TASK BRIEF: The answer must be every line of the data that holds the word "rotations".

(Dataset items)
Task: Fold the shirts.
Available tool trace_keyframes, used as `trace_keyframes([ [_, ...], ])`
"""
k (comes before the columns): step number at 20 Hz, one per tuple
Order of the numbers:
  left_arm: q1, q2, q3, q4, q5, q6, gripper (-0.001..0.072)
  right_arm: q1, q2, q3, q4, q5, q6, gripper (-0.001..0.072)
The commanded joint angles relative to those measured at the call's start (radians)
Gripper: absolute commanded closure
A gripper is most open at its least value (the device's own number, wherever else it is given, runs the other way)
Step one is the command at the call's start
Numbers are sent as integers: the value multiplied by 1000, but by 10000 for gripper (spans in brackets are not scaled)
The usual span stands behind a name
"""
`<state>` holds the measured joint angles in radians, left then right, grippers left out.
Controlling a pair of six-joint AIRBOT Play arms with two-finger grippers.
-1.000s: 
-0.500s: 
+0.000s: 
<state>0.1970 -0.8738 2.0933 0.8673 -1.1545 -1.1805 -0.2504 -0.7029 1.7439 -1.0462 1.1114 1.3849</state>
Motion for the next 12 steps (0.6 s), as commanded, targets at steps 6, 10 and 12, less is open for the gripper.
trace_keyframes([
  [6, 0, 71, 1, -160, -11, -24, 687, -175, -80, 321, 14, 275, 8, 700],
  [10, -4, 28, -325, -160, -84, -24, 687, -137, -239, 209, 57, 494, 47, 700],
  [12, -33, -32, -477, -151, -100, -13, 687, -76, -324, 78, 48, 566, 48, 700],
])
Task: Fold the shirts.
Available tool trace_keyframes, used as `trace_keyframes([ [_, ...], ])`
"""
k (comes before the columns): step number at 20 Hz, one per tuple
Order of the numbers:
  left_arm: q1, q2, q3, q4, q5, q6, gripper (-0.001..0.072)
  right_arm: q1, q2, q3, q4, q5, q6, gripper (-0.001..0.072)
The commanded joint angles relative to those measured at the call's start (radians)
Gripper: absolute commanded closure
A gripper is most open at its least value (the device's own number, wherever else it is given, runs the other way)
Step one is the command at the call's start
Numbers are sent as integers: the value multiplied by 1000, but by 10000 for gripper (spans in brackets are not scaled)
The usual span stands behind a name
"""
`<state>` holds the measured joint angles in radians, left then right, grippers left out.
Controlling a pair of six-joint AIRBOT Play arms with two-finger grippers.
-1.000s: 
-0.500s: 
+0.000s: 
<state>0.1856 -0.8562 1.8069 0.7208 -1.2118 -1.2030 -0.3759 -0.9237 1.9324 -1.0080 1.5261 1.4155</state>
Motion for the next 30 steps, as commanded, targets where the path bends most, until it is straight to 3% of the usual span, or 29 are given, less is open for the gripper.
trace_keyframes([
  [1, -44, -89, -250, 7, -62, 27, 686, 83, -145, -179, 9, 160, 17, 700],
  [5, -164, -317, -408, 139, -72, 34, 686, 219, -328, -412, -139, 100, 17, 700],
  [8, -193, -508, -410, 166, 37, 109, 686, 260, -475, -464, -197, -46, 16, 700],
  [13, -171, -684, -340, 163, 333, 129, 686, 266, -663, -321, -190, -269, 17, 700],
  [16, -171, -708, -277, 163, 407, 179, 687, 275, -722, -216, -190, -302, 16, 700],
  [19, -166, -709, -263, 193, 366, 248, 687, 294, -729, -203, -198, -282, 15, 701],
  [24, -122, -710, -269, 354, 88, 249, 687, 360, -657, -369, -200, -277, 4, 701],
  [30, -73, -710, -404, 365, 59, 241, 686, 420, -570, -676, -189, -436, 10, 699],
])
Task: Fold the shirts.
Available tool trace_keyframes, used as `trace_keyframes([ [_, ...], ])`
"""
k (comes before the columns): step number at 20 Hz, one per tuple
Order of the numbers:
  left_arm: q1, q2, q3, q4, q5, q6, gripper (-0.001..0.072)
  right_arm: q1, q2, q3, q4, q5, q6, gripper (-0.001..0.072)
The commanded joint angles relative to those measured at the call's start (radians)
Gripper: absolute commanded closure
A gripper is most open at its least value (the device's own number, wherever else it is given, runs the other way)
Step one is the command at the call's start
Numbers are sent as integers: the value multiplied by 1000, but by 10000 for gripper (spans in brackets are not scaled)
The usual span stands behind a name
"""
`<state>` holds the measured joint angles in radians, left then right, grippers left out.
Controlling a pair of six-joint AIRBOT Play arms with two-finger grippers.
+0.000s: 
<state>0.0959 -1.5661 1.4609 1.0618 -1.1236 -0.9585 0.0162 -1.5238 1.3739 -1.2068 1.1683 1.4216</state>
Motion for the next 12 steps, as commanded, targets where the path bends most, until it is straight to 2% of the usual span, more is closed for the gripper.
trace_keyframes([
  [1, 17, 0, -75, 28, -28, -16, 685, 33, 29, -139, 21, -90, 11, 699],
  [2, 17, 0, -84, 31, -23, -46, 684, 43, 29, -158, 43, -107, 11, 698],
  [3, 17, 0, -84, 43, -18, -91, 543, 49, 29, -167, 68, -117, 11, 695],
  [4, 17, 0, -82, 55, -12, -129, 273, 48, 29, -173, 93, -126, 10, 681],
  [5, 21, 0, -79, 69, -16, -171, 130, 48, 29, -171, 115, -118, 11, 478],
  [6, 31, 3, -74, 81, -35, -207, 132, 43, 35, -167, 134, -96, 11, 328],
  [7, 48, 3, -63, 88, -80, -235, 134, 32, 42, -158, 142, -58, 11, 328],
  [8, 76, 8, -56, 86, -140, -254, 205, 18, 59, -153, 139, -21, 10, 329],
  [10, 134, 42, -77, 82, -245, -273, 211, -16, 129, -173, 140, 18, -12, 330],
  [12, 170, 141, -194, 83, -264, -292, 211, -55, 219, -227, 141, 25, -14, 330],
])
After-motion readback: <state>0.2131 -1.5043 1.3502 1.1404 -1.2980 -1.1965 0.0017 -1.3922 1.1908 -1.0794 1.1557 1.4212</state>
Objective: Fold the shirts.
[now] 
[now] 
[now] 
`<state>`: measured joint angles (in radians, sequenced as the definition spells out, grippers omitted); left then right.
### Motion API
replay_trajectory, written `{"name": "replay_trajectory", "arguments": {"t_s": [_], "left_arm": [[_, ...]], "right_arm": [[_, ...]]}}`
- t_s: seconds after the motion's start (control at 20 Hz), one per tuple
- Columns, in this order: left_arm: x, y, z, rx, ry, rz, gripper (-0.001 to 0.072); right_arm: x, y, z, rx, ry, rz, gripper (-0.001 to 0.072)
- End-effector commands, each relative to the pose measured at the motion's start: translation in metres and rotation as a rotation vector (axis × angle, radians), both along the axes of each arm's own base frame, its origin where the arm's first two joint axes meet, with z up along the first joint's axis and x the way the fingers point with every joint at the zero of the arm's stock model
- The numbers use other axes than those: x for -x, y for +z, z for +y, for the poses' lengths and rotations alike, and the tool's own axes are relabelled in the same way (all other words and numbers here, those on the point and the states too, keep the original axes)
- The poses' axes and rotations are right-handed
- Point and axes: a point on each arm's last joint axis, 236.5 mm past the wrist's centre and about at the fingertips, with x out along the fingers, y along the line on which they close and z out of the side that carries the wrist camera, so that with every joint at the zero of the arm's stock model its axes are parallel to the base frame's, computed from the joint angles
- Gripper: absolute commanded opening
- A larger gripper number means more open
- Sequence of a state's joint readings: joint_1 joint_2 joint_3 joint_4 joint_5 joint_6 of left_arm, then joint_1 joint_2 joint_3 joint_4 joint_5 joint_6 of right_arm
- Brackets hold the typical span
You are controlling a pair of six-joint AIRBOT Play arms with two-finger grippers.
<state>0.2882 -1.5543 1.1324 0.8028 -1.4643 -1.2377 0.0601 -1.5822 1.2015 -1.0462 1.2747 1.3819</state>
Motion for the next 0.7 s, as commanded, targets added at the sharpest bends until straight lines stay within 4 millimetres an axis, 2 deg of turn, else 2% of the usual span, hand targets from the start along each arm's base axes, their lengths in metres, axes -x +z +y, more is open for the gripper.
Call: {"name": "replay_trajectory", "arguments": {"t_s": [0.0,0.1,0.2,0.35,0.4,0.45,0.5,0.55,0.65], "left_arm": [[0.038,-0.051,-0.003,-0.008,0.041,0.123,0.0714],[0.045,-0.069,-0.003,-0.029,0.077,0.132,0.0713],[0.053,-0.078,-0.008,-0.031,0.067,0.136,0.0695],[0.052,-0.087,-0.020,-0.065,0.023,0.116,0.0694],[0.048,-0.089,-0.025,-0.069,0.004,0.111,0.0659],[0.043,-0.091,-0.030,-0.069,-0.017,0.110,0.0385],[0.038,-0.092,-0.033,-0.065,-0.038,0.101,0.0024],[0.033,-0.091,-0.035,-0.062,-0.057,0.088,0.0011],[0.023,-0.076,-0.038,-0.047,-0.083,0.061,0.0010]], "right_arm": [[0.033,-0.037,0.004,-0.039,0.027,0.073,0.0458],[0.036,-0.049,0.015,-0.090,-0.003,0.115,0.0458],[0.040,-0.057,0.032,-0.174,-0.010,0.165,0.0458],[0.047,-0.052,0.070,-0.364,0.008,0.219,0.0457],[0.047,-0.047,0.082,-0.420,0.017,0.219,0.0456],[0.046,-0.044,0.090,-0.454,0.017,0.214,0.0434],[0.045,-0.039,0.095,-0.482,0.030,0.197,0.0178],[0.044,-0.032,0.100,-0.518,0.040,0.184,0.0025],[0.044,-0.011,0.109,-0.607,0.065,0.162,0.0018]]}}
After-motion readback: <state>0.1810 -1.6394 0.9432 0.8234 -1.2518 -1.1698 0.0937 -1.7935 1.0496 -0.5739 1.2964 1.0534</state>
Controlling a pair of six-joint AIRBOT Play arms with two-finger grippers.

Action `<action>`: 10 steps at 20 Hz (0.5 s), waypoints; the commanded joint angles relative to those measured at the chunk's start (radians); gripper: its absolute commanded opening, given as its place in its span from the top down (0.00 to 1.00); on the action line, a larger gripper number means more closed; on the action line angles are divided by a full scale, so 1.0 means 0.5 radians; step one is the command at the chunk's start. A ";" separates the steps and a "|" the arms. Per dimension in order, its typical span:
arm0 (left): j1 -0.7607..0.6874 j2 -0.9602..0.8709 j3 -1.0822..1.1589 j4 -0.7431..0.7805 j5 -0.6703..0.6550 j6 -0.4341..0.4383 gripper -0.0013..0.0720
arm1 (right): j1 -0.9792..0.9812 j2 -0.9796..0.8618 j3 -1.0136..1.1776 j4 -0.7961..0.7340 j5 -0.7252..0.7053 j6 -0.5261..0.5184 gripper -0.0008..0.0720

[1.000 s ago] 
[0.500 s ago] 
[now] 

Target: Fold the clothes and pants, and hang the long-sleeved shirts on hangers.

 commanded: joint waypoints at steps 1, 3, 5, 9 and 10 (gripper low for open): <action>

SOLVED EXERCISE:
- The numbers use other axes than those: x for -x, y for +z, z for +y, for the poses' lengths and rotations alike, and the tool's own axes are relabelled in the same way (all other words and numbers here, those on the point and the states too, keep the original axes)
- The poses' axes and rotations are right-handed

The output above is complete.